Directions for this task: Starting with the first line and ending with the one that holds "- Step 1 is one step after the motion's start", retype the entries exactly.

-- Exercise inputs follows --

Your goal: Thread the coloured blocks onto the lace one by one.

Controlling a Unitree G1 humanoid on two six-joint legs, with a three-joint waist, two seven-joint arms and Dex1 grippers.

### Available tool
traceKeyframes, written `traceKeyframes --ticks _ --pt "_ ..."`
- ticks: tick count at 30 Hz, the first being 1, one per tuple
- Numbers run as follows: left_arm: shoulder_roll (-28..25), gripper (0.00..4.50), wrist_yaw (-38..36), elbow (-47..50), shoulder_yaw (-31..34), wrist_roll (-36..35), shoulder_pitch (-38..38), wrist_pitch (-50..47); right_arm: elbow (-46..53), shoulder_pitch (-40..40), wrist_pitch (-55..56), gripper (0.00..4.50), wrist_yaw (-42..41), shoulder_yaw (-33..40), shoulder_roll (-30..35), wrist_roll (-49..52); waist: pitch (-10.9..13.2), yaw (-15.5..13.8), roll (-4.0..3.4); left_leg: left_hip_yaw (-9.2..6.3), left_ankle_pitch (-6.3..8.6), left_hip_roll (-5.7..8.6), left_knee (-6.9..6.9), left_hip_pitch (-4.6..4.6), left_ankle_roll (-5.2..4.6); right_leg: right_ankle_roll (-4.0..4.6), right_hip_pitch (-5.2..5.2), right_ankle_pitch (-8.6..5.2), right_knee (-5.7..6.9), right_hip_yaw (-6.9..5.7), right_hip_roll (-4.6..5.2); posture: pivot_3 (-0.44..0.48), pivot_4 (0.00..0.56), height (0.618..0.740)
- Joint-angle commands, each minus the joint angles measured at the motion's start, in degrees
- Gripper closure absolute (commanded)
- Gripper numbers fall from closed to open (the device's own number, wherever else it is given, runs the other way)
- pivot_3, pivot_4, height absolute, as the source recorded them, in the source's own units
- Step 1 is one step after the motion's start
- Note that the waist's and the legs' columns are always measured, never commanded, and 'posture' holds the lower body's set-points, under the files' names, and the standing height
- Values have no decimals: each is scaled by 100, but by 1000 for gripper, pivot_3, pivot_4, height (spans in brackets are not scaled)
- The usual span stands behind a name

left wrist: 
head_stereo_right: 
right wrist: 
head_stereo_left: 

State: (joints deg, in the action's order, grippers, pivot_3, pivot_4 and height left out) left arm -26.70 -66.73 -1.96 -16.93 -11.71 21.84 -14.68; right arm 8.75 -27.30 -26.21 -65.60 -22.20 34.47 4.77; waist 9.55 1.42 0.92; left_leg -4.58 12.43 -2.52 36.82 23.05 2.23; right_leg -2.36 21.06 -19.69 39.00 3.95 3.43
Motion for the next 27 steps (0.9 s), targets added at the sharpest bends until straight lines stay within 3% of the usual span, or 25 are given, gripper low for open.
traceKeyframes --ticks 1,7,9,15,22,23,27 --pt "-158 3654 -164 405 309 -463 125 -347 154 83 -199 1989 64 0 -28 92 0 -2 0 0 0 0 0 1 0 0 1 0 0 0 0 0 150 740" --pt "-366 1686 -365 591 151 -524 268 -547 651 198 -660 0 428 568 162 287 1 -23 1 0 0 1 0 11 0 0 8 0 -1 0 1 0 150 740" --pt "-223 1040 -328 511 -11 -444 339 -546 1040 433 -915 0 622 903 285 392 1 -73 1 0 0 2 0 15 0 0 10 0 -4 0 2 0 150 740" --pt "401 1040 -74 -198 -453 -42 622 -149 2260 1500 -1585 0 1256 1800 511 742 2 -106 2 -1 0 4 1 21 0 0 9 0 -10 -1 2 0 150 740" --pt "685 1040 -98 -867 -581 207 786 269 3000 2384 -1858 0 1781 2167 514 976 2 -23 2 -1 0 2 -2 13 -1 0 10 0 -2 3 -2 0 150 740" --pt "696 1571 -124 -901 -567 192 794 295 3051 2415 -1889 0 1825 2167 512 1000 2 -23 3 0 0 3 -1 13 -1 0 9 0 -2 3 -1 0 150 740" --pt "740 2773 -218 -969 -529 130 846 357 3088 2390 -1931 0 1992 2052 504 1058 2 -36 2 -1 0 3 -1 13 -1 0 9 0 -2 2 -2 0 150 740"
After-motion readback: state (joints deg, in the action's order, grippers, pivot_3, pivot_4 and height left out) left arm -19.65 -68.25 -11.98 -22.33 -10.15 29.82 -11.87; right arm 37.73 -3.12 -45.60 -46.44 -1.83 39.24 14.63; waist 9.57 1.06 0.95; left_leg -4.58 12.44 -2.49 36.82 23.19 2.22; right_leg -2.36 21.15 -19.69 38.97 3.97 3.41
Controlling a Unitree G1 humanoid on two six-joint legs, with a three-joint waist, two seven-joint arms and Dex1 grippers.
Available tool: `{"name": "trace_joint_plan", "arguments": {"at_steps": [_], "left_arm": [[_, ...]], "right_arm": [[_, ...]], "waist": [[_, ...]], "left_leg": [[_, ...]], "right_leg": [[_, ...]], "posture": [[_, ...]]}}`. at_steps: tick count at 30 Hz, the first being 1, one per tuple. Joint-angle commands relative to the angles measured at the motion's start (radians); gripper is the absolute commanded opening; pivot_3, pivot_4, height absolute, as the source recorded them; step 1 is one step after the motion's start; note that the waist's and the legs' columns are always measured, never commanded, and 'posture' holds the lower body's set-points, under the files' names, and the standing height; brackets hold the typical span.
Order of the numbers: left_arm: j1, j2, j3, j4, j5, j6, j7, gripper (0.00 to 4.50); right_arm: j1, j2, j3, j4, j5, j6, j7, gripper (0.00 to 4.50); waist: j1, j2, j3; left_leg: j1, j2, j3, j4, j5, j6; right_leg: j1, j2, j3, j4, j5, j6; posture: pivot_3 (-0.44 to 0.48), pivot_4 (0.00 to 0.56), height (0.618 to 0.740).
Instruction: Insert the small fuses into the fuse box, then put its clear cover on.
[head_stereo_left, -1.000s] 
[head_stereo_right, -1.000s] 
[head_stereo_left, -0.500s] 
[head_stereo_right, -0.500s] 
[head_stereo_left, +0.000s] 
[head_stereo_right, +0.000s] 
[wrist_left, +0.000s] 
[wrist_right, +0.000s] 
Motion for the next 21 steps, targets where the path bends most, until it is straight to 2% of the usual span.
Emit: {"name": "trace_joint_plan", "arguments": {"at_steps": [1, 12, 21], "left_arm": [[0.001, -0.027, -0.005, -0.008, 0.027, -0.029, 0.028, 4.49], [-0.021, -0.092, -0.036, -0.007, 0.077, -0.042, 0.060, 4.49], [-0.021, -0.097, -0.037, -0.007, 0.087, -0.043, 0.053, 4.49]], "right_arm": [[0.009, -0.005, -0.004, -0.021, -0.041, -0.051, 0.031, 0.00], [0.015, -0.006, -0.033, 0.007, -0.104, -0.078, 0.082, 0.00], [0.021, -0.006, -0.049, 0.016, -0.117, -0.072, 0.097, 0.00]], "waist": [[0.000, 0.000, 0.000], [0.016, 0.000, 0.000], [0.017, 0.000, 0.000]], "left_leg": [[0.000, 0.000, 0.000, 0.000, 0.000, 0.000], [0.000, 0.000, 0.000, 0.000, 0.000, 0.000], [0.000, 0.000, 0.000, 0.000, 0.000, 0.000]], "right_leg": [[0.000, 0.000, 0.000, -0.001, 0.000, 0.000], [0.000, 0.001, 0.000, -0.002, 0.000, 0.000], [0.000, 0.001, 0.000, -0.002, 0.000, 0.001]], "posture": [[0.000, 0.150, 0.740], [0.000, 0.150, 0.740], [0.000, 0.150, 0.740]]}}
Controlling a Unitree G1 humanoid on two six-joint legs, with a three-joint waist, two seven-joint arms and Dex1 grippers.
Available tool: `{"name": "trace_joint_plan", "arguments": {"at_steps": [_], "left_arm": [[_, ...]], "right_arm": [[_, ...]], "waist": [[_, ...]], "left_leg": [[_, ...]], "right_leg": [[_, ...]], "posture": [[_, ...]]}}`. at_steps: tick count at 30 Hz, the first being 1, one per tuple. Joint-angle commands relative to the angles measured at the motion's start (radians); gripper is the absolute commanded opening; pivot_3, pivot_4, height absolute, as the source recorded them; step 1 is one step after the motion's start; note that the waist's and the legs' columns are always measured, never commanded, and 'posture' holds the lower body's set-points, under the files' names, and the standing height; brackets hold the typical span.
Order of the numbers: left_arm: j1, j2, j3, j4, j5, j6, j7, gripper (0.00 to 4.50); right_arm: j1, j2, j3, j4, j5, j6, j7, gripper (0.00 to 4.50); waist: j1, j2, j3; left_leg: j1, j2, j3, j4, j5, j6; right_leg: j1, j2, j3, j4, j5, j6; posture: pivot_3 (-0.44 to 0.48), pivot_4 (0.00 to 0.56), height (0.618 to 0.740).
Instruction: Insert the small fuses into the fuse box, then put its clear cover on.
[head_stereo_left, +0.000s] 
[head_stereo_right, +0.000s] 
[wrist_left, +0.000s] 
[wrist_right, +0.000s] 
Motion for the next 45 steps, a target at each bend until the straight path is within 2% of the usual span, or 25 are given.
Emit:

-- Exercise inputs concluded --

Answer area:
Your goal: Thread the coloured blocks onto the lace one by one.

Controlling a Unitree G1 humanoid on two six-joint legs, with a three-joint waist, two seven-joint arms and Dex1 grippers.

### Available tool
traceKeyframes, written `traceKeyframes --ticks _ --pt "_ ..."`
- ticks: tick count at 30 Hz, the first being 1, one per tuple
- Numbers run as follows: left_arm: shoulder_roll (-28..25), gripper (0.00..4.50), wrist_yaw (-38..36), elbow (-47..50), shoulder_yaw (-31..34), wrist_roll (-36..35), shoulder_pitch (-38..38), wrist_pitch (-50..47); right_arm: elbow (-46..53), shoulder_pitch (-40..40), wrist_pitch (-55..56), gripper (0.00..4.50), wrist_yaw (-42..41), shoulder_yaw (-33..40), shoulder_roll (-30..35), wrist_roll (-49..52); waist: pitch (-10.9..13.2), yaw (-15.5..13.8), roll (-4.0..3.4); left_leg: left_hip_yaw (-9.2..6.3), left_ankle_pitch (-6.3..8.6), left_hip_roll (-5.7..8.6), left_knee (-6.9..6.9), left_hip_pitch (-4.6..4.6), left_ankle_roll (-5.2..4.6); right_leg: right_ankle_roll (-4.0..4.6), right_hip_pitch (-5.2..5.2), right_ankle_pitch (-8.6..5.2), right_knee (-5.7..6.9), right_hip_yaw (-6.9..5.7), right_hip_roll (-4.6..5.2); posture: pivot_3 (-0.44..0.48), pivot_4 (0.00..0.56), height (0.618..0.740)
- Joint-angle commands, each minus the joint angles measured at the motion's start, in degrees
- Gripper closure absolute (commanded)
- Gripper numbers fall from closed to open (the device's own number, wherever else it is given, runs the other way)
- pivot_3, pivot_4, height absolute, as the source recorded them, in the source's own units
- Step 1 is one step after the motion's start

Work on this exercise has concluded.